Take the entries that follow and return exactly the lines from the one holding "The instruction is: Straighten" through the one holding "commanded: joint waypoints", both included. Nothing else is needed.

*SUPPLIED DATA*:
------------------------------------------------------------------------

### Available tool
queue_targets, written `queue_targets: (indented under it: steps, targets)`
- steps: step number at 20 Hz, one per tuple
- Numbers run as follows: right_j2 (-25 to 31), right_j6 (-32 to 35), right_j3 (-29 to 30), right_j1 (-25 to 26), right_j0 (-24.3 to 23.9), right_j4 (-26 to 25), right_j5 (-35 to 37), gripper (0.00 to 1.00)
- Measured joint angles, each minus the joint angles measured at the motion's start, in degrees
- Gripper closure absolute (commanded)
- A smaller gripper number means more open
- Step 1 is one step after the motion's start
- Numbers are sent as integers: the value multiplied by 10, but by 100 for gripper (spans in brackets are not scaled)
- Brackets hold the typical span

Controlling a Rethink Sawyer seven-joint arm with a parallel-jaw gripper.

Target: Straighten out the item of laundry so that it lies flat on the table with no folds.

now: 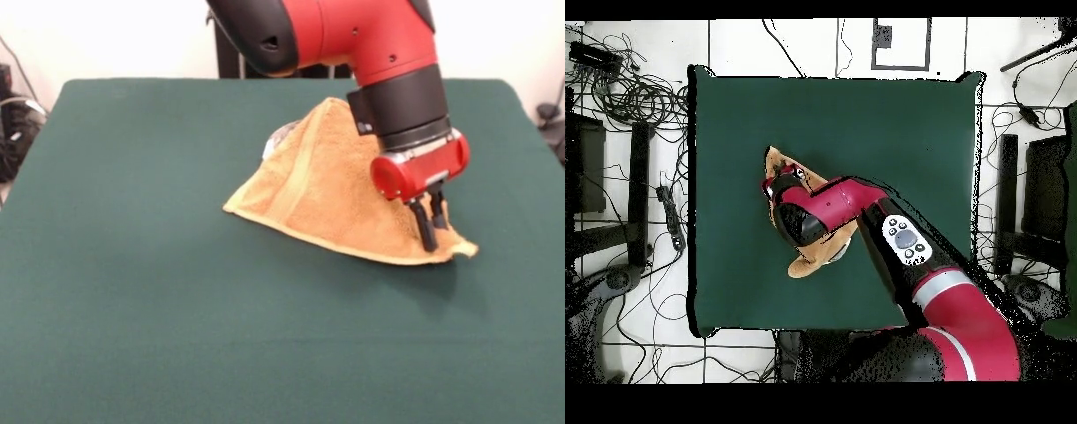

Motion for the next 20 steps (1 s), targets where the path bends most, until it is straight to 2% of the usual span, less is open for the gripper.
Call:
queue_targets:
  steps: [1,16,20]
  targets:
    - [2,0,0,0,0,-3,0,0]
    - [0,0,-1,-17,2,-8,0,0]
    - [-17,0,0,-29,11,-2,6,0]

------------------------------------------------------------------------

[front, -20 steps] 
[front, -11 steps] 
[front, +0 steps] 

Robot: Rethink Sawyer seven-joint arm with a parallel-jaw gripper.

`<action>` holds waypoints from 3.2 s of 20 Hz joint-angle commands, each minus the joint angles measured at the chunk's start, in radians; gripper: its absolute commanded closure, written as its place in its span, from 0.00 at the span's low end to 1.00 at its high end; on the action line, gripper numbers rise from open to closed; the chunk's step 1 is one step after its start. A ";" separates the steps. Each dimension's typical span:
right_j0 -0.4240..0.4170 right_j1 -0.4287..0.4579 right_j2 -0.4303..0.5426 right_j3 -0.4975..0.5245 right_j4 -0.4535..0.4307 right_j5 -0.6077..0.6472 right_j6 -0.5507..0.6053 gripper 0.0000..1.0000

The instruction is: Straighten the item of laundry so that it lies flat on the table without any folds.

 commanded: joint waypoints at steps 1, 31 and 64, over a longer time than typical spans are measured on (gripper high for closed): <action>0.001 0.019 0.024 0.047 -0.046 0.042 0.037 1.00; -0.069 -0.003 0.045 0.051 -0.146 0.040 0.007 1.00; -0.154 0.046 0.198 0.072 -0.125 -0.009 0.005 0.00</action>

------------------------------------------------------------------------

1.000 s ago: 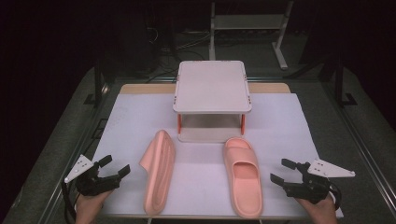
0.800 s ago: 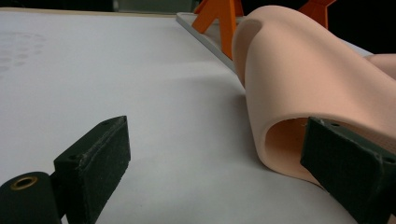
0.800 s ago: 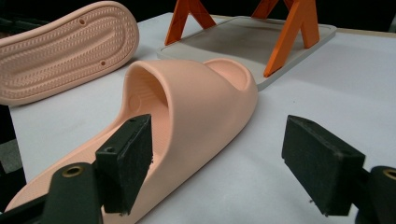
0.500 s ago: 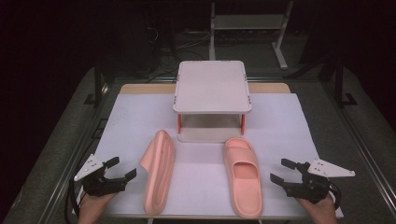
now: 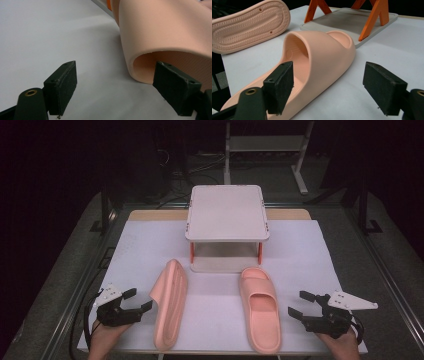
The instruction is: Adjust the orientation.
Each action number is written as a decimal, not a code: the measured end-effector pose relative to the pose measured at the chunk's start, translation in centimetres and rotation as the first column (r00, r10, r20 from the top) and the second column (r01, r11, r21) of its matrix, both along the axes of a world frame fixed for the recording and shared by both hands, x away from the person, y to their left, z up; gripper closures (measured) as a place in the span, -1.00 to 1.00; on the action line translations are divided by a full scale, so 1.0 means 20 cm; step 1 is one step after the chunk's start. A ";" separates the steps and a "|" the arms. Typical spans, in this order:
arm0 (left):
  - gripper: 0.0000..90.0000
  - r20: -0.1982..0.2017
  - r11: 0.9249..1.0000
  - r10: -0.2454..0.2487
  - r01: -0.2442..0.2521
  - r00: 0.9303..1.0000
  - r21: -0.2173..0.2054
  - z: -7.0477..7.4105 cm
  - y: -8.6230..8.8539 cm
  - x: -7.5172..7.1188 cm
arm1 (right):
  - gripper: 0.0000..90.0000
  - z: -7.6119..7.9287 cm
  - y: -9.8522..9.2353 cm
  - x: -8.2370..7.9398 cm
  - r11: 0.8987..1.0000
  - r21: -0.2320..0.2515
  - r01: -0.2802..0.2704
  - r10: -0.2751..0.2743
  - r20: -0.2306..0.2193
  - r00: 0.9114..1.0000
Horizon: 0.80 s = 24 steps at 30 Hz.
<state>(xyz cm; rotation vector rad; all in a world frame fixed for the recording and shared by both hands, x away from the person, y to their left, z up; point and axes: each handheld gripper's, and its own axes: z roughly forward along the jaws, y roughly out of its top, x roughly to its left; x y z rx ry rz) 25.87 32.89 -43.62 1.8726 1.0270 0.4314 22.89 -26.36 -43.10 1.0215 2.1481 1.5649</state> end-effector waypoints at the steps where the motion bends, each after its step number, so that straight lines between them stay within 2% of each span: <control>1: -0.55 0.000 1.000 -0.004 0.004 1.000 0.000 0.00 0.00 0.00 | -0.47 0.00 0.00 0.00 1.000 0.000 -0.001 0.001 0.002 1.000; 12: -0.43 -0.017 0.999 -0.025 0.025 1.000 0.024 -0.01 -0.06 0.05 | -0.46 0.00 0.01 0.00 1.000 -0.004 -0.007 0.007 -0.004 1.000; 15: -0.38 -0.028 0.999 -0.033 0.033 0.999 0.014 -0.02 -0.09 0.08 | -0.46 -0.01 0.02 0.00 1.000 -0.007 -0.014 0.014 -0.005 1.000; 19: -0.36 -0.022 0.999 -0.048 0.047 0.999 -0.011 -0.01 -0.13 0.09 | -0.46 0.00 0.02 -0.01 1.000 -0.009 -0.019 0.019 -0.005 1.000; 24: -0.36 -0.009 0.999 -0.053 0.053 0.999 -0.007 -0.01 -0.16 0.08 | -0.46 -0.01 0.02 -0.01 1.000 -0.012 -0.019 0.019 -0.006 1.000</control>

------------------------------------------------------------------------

*EXPECTED OUTPUT*:
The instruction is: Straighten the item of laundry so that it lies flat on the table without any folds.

 commanded: joint waypoints at steps 1, 31 and 64, over a longer time than typical spans are measured on (gripper high for closed): <action>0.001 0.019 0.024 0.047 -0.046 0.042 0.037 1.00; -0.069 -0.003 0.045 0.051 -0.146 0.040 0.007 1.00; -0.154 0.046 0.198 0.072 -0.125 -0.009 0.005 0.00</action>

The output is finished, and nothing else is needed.